1. State concern
2. Local concern
3. Miscellaneous
1. State concern
Highway control, which includes traffic control of city streets, is a preeminently state affair that affects the whole state. State v. Albarenga, 313 Neb. 72, 892 N.W.2d 799 (2022).
Where a municipality has constitutionally conferred powers to form a charter and enact ordinances, the state law is the superior law only as to matters of statewide concern. State v. Albarenga, 313 Neb. 72, 892 N.W.2d 799 (2022).
A home rule charter must be consistent with and subject to the Constitution and laws of the state. Retired City Gov. Emp. Club of Omaha v. City of Omaha Emp. Ret. Sys., 199 Neb. 507, 260 N.W.2d 472 (1977); City of Millard v. City of Omaha, 185 Neb. 617, 177 N.W.2d 576 (1970); State ex rel. City of Grand Island v. Johnson, 175 Neb. 498, 122 N.W.2d 240 (1963); Axberg v. City of Lincoln, 141 Neb. 55, 2 N.W.2d 613 (1942).
The subject of vacation of streets is a matter of statewide concern, and statute controls over city charter. Dell v. City of Lincoln, 170 Neb. 176, 102 N.W.2d 62 (1960).
Home rule charter cities have authority to exercise all powers of local self-government. Mollner v. City of Omaha, 169 Neb. 44, 98 N.W.2d 33 (1959).
Where Legislature has delegated power of eminent domain to municipal corporation, home rule charter provisions must yield thereto. State ex rel. Nelson v. Butler, 145 Neb. 638, 17 N.W.2d 683 (1945).
General law of statewide concern takes precedence over conflicting provision of city home rule charter. Nagle v. City of Grand Island, 144 Neb. 67, 12 N.W.2d 540 (1943).
Statute authorizing municipal university was not violative of constitutional provision permitting cities to adopt home rule charter, as matter is of state concern, and city in accepting privilege acts as political subdivision of state. Carlberg v. Metcalfe, 120 Neb. 481, 234 N.W. 87 (1930).
Resolution of council for employment of technical advisors to prepare zoning ordinance was not subject to referendum provisions of city charter. Schroeder v. Zehrung, 108 Neb. 573, 188 N.W. 237 (1922).
2. Local concern
Home rule charter must be consistent with and subject to Constitution and laws of state. Michelson v. City of Grand Island, 154 Neb. 654, 48 N.W.2d 769 (1951).
Purpose of home rule charter provisions of Constitution is to render cities as nearly independent as possible of state legislation, subject to the general public policy of the state. State ex rel. Fischer v. City of Lincoln, 137 Neb. 97, 288 N.W. 499 (1939).
A city may put into its home rule charter any provisions for its government that it deems proper so long as they do not run contrary to the Constitution or to any general statute. Eppley Hotels Co. v. City of Lincoln, 133 Neb. 550, 276 N.W. 196 (1937).
Provisions of charter adopted by city govern as to matters of local concern, including street improvement, over legislative charter existing prior thereto. Salsbury v. City of Lincoln, 117 Neb. 465, 220 N.W. 827 (1928).

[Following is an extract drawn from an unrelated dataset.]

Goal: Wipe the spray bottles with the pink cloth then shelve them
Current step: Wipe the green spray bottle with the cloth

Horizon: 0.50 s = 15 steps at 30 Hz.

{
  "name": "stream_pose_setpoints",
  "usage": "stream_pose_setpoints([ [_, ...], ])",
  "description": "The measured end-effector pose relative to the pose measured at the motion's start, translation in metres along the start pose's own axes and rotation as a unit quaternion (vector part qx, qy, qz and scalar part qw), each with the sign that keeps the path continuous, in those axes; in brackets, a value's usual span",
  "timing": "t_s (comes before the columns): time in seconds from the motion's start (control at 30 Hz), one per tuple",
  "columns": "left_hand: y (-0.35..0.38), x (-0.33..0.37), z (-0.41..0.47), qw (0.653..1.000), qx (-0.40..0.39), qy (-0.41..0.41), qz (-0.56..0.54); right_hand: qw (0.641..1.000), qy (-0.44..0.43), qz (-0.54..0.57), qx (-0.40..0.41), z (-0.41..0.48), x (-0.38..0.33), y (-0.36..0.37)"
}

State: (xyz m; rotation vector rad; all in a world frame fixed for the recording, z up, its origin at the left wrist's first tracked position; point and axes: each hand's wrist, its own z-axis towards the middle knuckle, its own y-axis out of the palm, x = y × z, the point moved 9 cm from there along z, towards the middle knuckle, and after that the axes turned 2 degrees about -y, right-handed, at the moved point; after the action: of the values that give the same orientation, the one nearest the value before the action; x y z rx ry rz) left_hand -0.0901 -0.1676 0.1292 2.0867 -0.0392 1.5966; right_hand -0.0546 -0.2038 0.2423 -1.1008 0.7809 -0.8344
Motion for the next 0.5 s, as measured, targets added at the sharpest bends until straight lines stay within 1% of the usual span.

As to matters of local concern, cities are independent of state legislation and general laws yield to charter. Sandell v. City of Omaha, 115 Neb. 861, 215 N.W. 135 (1927).
Amendment to charter, and ordinance thereunder, authorizing city to sell oil and gasoline, was proper function of local government. Mutual Oil Co. v. Zehrung, 11 F.2d 887 (D. Neb. 1925).
3. Miscellaneous
Constitution recognizes that villages and cities are separate and distinct. Hueftle v. Eustis Cemetery Assn., 171 Neb. 293, 106 N.W.2d 400 (1960).
Home rule charter city, upon annexation of adjoining city, continued in force rights, obligations and duties of city annexed. Enyeart v. City of Lincoln, 136 Neb. 146, 285 N.W. 314 (1939).
City ordinance regulating sale of intoxicating liquors, passed by home rule charter city, was not inconsistent with state law. Bodkin v. State, 132 Neb. 535, 272 N.W. 547 (1937).
Charter provision for sale by city of gasoline and oil was valid. Standard Oil Co. v. City of Lincoln, 114 Neb. 243, 207 N.W. 172 (1926).
Charter provision authorizing city to construct, acquire and operate gas and electric plants, and other utilities, did not, by implication, authorize operation of municipal fuel yard. Consumers Coal Co. v. City of Lincoln, 109 Neb. 51, 189 N.W. 643 (1922).